Probabilistic reinforcement learning (RL) tasks assay how individuals make decisions under uncertainty. The use of internal models (model-based) or direct learning from experiences (model-free), and the degree of choice stochasticity across alternatives (i.e., exploration), can all be influenced by the state space of the decision-making task. There is considerable individual variation in the balance between model-based and model-free control during decision-making, and this balance is affected by incentive motivation. The effect of variable reward incentives on the arbitration between model-based and model-free learning remains understudied, and individual differences in neural signatures and cognitive traits that moderate the effect of reward on model-free/model-based control are unknown. Here we combined a two-stage decision-making task utilizing differing reward incentives with computational modeling, neuropsychological tests, and neuroimaging to address these questions. Results showed the prospect of greater reward decreased exploration of alternative options and increased the balance toward model-based learning. These behavioral effects were replicated across two independent datasets including both sexes. Individual differences in processing speed and analytical thinking style affected how reward altered the dependence on both systems. Using a systems neuroscience-inspired approach to resting-state functional connectivity, we found reduced exploration of the options during the first stage of our task under high relative to low incentives was predicted by increased cross-network coupling between ventral and dorsal RL circuitry. These findings suggest that integrity of functional connections between stimulus valuation (ventral) and action valuation (dorsal) RL networks is associated with changes in the balance between explore-exploit decisions under changing reward incentives.

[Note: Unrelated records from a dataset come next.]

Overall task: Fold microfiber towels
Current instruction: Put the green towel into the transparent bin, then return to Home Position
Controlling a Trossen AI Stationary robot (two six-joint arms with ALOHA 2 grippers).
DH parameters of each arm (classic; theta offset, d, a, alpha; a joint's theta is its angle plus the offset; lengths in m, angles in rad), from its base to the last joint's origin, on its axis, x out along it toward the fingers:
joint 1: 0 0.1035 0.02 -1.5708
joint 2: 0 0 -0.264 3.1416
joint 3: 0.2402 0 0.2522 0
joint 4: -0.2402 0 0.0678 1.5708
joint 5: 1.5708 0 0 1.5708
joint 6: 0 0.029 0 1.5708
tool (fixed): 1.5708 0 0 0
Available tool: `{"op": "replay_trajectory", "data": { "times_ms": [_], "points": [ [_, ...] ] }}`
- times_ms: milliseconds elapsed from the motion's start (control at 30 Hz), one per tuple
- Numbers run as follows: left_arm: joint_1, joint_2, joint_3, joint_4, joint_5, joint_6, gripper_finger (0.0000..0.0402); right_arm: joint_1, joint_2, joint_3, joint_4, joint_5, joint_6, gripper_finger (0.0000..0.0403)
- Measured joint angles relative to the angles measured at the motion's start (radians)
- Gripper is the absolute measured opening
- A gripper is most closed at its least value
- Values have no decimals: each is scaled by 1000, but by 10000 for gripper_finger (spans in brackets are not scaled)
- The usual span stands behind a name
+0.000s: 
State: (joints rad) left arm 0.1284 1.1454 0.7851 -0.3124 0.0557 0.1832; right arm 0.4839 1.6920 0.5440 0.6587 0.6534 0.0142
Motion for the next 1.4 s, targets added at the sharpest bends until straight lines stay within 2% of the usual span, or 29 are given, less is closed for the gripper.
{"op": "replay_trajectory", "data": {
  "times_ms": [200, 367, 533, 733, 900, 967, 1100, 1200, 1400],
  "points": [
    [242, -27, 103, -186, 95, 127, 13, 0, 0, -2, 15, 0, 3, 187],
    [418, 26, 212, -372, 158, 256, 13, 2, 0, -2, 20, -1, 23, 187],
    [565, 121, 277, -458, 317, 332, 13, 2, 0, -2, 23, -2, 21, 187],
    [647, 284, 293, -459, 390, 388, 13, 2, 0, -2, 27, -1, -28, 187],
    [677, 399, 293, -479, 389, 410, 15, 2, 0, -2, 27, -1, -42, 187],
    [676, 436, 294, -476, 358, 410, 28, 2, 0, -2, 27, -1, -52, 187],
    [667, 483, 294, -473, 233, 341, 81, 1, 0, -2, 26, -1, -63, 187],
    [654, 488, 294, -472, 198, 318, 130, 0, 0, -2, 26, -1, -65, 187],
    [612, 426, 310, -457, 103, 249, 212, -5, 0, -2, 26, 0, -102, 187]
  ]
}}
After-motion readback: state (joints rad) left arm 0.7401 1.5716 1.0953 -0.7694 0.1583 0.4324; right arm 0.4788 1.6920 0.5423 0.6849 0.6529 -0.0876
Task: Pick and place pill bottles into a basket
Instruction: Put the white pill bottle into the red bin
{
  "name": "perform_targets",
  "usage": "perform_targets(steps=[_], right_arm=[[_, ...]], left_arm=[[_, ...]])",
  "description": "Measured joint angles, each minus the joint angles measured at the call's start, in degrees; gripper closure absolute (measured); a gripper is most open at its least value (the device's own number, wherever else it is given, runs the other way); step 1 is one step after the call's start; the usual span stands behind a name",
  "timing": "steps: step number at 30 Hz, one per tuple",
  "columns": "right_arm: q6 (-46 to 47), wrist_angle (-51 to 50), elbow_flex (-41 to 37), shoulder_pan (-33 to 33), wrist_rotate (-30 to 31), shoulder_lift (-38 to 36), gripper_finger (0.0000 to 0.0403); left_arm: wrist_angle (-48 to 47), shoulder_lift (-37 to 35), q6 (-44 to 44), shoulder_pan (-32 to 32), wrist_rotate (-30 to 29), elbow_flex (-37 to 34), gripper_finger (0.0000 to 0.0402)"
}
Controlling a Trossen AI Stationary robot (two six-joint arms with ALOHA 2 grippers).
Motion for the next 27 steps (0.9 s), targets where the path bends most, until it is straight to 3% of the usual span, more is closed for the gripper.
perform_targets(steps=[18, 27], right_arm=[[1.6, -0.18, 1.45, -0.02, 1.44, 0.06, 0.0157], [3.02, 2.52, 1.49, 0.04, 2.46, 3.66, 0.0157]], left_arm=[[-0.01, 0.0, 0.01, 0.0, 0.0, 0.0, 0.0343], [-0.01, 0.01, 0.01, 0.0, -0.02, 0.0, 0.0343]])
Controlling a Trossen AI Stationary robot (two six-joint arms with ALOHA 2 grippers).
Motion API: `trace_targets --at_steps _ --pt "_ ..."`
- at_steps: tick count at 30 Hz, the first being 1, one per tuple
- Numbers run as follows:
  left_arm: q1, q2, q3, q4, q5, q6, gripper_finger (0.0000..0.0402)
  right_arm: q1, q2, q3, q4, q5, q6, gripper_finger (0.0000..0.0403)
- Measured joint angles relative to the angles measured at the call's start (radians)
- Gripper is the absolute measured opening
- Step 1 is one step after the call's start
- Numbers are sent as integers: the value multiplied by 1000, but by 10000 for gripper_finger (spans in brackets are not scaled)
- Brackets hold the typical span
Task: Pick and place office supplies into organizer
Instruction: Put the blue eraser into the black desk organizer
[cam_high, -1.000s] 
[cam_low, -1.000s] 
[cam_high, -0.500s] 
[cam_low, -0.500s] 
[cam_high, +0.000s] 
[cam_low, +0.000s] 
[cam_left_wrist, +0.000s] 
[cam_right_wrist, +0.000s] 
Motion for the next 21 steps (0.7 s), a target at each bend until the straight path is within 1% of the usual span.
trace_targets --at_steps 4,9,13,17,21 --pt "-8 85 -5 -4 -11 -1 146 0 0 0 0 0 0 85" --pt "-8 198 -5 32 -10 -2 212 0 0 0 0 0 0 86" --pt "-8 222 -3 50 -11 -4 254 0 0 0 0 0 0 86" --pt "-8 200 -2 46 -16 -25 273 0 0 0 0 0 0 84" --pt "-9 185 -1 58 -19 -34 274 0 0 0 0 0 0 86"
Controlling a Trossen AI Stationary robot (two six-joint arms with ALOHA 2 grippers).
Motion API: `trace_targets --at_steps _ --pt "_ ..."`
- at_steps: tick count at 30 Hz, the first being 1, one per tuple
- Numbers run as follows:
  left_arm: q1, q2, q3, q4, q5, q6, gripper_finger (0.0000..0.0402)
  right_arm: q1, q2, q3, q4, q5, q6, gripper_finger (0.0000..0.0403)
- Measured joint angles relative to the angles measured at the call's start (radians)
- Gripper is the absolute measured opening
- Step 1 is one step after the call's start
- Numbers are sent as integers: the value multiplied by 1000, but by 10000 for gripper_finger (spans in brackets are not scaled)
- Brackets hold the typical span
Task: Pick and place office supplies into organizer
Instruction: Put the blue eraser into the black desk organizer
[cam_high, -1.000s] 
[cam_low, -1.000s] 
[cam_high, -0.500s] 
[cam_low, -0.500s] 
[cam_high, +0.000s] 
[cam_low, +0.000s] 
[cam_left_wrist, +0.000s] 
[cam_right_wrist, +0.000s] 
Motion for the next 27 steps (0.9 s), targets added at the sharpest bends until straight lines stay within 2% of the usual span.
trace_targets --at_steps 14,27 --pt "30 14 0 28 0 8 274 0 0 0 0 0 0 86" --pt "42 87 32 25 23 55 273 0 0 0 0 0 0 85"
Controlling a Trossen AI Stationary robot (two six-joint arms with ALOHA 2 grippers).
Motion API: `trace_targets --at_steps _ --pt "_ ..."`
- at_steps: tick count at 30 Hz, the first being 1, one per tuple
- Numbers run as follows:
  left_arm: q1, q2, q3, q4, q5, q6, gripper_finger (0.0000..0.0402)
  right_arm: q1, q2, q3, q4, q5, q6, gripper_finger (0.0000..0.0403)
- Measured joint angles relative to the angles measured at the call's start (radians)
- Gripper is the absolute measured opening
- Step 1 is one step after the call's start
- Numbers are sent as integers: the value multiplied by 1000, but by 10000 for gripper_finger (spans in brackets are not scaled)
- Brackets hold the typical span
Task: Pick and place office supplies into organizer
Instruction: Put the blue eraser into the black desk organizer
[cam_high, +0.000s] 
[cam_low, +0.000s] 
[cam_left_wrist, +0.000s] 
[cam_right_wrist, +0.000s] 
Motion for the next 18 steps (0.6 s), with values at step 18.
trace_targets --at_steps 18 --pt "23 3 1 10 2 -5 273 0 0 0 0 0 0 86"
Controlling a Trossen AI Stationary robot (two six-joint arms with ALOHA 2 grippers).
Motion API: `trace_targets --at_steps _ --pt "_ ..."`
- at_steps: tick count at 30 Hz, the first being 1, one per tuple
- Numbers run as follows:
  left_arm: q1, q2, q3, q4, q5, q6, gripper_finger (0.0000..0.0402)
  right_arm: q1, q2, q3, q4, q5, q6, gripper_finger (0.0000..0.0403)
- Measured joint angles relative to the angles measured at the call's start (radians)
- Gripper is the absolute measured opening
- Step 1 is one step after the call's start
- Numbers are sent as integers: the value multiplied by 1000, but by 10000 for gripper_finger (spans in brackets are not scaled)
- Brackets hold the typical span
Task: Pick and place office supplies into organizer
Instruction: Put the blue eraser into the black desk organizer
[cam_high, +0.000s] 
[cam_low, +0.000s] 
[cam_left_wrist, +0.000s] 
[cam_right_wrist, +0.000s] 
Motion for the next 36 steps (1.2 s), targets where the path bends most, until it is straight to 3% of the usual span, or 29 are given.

概率强化学习(RL)任务用于分析个体在不确定性下如何做出决策。内部模型的使用(基于模型)或从经验中直接学习(无模型),以及跨选项的选择随机性程度(即探索),都可能受到决策任务状态空间的影响。在决策过程中,基于模型和无模型控制之间的平衡存在相当大的个体差异,并且这种平衡会受到激励动机的影响。可变奖励激励对基于模型和无模型学习之间仲裁的影响仍未得到充分研究,调节奖励对无模型/基于模型控制影响的神经特征和认知特质的个体差异也尚不清楚。在这里,我们将一个利用不同奖励激励的两阶段决策任务与计算建模、神经心理学测试和神经影像学相结合,以解决这些问题。结果表明,更高奖励的前景减少了对替代选项的探索,并增加了向基于模型学习的平衡。这些行为效应在包括男女的两个独立数据集中得到了重复。处理速度和分析思维方式的个体差异影响了奖励如何改变对这两个系统的依赖。使用一种受系统神经科学启发的方法来研究静息态功能连接,我们发现,相对于低激励,在高激励下我们任务的第一阶段对选项的探索减少是由腹侧和背侧RL回路之间跨网络耦合的增加所预测的。这些发现表明,刺激评估(腹侧)和行动评估(背侧)RL网络之间功能连接的完整性与在不断变化的奖励激励下探索 - 利用决策之间平衡的变化相关。